• _Task objective_
Extract each line of the records below that contains the word "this".

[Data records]
▶

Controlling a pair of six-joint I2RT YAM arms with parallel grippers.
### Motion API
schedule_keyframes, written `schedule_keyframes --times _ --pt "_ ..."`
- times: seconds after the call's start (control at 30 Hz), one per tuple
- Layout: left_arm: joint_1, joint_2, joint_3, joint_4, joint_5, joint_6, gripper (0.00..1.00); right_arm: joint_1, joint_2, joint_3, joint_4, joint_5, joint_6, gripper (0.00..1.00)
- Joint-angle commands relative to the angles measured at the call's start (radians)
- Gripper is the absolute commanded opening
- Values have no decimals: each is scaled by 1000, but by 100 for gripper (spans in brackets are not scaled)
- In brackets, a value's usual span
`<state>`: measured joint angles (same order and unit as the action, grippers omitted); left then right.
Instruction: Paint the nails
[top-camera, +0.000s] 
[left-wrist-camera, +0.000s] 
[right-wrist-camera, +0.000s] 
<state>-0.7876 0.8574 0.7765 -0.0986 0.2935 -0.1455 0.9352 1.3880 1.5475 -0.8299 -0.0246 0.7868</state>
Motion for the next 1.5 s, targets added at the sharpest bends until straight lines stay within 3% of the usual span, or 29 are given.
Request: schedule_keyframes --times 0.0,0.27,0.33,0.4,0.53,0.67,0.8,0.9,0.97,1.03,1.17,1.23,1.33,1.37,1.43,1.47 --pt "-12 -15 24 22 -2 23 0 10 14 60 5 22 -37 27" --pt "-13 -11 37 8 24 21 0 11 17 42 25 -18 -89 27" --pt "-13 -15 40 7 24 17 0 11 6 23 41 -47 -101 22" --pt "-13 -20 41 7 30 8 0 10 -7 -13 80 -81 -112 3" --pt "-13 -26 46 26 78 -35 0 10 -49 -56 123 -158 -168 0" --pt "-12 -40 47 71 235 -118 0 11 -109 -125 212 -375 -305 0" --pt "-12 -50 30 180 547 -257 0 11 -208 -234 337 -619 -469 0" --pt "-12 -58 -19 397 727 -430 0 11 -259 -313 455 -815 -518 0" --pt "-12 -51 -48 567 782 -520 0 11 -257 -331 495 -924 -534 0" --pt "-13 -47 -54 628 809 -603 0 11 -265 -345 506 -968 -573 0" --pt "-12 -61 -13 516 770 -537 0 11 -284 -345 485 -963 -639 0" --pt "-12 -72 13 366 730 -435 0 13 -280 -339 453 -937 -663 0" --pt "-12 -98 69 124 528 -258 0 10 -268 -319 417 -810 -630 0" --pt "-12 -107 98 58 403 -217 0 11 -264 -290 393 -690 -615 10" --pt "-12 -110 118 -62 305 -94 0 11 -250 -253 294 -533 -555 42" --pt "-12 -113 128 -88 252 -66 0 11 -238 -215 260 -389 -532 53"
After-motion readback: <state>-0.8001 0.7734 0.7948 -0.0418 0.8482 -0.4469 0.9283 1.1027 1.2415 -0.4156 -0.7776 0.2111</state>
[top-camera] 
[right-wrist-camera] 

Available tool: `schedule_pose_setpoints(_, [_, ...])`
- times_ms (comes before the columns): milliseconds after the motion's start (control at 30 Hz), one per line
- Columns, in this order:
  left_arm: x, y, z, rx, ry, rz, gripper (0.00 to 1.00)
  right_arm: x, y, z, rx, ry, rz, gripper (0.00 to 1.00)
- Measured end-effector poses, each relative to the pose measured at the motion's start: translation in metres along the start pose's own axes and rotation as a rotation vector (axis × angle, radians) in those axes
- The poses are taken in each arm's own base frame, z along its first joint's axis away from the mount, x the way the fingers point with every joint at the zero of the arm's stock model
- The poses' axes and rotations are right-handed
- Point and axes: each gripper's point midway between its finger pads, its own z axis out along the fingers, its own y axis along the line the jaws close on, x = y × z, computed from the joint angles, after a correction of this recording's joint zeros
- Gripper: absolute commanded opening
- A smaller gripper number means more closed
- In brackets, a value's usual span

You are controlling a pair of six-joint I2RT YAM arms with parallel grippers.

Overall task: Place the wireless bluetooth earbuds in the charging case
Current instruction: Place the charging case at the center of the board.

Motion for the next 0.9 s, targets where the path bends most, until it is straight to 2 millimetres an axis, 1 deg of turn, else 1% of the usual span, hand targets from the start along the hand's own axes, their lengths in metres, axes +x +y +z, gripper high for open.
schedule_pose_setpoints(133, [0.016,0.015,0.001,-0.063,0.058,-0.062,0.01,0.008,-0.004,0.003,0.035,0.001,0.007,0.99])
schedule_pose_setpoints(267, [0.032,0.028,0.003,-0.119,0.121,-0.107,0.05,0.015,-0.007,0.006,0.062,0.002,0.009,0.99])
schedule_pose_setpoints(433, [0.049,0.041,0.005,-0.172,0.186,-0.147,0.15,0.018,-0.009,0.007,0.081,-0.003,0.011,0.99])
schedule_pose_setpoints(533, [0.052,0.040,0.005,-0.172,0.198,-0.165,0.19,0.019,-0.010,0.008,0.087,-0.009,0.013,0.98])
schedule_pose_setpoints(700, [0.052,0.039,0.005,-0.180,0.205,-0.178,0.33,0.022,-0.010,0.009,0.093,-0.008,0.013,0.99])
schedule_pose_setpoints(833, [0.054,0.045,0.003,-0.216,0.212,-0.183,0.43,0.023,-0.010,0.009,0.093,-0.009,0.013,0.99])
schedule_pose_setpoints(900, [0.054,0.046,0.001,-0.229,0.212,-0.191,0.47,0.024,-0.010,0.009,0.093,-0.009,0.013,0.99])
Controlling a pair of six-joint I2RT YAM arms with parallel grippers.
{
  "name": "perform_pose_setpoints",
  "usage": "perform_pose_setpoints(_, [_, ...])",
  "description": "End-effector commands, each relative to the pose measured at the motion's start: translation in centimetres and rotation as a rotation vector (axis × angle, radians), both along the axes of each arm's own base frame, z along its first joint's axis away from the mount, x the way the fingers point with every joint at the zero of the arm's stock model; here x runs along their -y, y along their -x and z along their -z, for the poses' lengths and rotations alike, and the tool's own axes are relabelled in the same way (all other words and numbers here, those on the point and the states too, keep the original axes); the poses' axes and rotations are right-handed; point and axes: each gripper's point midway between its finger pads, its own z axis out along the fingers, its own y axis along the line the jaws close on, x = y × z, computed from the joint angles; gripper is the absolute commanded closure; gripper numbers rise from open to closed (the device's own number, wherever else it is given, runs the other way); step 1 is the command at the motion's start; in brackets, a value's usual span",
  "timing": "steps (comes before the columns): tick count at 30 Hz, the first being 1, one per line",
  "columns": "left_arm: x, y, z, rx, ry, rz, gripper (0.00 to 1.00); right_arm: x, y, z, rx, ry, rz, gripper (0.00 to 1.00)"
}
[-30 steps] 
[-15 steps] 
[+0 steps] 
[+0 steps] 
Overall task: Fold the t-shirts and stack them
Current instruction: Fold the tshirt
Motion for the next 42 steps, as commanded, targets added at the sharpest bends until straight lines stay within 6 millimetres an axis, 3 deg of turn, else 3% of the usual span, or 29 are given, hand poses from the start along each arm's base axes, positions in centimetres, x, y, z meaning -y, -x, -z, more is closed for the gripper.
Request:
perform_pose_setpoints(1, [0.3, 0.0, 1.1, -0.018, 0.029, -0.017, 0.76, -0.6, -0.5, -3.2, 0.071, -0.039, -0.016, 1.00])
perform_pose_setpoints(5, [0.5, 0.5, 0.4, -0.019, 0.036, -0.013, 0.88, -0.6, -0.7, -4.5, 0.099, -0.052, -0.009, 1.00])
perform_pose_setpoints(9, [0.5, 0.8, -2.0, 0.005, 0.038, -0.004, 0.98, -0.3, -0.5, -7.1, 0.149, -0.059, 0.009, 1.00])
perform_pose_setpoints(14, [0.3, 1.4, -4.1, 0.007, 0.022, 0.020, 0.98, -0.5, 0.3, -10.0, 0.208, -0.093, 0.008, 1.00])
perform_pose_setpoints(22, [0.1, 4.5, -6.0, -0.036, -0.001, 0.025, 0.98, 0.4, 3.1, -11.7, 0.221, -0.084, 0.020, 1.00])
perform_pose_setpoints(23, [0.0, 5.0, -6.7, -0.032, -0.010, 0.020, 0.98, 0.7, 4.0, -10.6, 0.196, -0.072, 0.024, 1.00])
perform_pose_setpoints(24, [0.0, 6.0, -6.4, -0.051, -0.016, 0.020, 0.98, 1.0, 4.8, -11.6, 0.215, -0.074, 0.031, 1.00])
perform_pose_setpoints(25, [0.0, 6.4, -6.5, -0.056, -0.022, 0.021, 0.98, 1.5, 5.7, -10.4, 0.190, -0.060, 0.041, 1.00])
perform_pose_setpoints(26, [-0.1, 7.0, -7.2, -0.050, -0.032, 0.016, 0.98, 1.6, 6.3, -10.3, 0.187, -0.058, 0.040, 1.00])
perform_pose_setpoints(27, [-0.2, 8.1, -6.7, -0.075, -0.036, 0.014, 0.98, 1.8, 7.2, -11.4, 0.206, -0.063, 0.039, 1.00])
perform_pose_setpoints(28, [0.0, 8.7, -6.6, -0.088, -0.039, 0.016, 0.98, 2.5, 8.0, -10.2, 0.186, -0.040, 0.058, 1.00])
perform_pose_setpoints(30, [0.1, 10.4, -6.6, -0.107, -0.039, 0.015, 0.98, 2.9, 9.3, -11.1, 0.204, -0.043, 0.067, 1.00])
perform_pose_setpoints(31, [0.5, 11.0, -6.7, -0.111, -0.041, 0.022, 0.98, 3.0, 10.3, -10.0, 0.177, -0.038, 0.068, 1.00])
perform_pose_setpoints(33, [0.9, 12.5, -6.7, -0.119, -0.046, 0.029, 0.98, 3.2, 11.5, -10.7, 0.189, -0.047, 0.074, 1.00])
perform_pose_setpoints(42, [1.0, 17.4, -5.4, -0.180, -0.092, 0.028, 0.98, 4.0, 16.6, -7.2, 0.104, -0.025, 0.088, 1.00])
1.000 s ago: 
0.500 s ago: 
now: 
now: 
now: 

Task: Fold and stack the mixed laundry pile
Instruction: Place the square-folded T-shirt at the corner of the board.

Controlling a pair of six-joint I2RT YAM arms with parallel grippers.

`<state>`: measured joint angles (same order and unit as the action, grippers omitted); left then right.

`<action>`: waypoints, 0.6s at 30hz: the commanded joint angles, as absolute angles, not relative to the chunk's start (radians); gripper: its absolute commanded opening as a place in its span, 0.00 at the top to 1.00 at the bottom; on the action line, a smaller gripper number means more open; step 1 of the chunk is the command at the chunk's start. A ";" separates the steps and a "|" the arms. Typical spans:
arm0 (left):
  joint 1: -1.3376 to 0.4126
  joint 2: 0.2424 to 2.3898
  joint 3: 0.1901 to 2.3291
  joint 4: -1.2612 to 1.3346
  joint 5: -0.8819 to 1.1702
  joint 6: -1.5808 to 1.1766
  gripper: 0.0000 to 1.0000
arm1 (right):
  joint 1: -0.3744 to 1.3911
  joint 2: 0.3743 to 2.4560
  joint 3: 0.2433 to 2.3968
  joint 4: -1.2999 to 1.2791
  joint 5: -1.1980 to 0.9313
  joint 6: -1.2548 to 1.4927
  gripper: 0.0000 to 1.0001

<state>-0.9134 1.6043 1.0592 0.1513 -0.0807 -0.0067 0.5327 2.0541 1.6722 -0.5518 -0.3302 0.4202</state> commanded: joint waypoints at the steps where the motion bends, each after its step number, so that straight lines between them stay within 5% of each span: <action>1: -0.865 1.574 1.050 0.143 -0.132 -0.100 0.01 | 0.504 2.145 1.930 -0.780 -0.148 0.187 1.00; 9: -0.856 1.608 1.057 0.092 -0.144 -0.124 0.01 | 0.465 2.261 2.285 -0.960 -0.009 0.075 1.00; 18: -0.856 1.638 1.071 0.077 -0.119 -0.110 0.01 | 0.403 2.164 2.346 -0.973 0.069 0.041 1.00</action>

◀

• _Finished exercise_
- Columns, in this order:
- Point and axes: each gripper's point midway between its finger pads, its own z axis out along the fingers, its own y axis along the line the jaws close on, x = y × z, computed from the joint angles, after a correction of this recording's joint zeros

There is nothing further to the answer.